1.I. Bubble sort Vs Merge sort
Implementation and Working principle of Bubble sort
function bubbleSort(array) {
let swapped = true;
let i = 0;
while (swapped) {
swapped = false;
i++;
for (let j = 0; j < array.length - i; j++) {
if (array[j] > array[j + 1]) {
[array[j], array[j + 1]] = [array[j + 1], array[j]];
swapped = true;
}
}
}
return array;
}
This code works by repeatedly iterating through the array, comparing adjacent elements. If the
current element is greater than the next element, the two elements are swapped. This process is
repeated until no more swaps are made, which means that the array is sorted.
Here is an explanation of how the code works:
The bubbleSort() function takes an array as input.
The while loop iterates through the array, starting at index 0.
The for loop iterates through the array, starting at index 0 and ending at index array.length - i.
The if statement checks if the current element is greater than the next element. If it is, the two
elements are swapped.
The swapped variable is used to track if any swaps have been made in the current iteration.
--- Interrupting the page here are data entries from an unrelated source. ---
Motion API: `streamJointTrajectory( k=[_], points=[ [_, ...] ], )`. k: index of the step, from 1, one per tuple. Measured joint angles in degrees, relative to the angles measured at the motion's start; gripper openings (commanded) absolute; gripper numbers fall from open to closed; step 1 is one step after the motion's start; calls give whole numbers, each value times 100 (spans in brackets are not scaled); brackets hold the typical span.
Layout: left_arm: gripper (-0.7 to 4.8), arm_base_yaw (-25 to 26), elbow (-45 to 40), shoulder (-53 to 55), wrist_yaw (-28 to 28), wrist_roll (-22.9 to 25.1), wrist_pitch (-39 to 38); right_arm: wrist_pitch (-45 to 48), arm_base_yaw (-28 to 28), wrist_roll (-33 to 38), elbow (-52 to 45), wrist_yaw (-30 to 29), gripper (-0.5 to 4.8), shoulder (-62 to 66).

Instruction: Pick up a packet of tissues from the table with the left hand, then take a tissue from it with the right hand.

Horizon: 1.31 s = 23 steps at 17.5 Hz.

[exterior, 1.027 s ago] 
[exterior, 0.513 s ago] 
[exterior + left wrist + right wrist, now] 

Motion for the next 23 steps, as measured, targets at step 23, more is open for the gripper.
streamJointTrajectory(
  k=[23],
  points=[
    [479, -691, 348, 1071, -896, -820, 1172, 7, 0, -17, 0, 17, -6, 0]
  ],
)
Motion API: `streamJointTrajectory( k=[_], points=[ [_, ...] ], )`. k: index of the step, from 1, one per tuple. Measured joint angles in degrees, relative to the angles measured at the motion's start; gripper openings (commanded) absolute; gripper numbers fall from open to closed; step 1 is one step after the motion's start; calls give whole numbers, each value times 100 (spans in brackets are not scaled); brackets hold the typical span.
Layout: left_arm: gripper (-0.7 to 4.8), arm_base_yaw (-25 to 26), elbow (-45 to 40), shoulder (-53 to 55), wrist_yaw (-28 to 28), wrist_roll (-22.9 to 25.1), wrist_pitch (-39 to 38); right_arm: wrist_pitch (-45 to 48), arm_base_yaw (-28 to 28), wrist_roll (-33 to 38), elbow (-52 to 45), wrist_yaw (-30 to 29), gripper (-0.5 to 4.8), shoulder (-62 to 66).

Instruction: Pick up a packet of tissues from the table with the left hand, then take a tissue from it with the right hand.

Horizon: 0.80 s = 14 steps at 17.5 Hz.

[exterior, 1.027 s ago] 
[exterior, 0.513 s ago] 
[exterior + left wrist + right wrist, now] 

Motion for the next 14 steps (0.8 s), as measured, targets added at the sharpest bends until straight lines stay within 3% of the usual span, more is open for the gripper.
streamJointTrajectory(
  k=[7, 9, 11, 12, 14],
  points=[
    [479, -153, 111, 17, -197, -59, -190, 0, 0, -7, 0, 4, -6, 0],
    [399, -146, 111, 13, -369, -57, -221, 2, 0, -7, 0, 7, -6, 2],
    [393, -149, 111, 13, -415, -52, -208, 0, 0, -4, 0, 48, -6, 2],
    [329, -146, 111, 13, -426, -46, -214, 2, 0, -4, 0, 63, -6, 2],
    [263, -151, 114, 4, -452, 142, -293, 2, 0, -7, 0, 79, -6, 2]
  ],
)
If no
swaps have been made, the while loop will terminate.
The return statement returns the sorted array.
Implementation and Working principle of Merge sort
function mergeSort(array) {
if (array.length === 1) {
return array;
}
const middle = array.length / 2;
const leftArray = mergeSort(array.slice(0, middle));
const rightArray = mergeSort(array.slice(middle));
return merge(leftArray, rightArray);
}
function merge(leftArray, rightArray) {
const mergedArray = [];
let i = 0;
let j = 0;
while (i < leftArray.length && j < rightArray.length) {
if (leftArray[i] < rightArray[j]) {
mergedArray.push(leftArray[i]);
i++;
} else {
mergedArray.push(rightArray[j]);
j++;
}
}
mergedArray.push(...leftArray.slice(i));
mergedArray.push(...rightArray.slice(j));
return mergedArray;
}
This code works by recursively dividing the array in half, sorting each half, and then merging the
sorted halves back together. The merge() function takes two sorted arrays as input and merges them
into a single sorted array.
Here is an explanation of how the code works:
The mergeSort() function takes an array as input.
If the array is only one element long, the function returns the array.
Otherwise, the function recursively calls itself on the left and right halves of the array.
The merge() function takes two sorted arrays as input and merges them into a single sorted array.
The function iterates through the two arrays, comparing the elements at each index.
The smaller element is added to the merged array.
The process is repeated until all elements from both arrays have been added to the merged array.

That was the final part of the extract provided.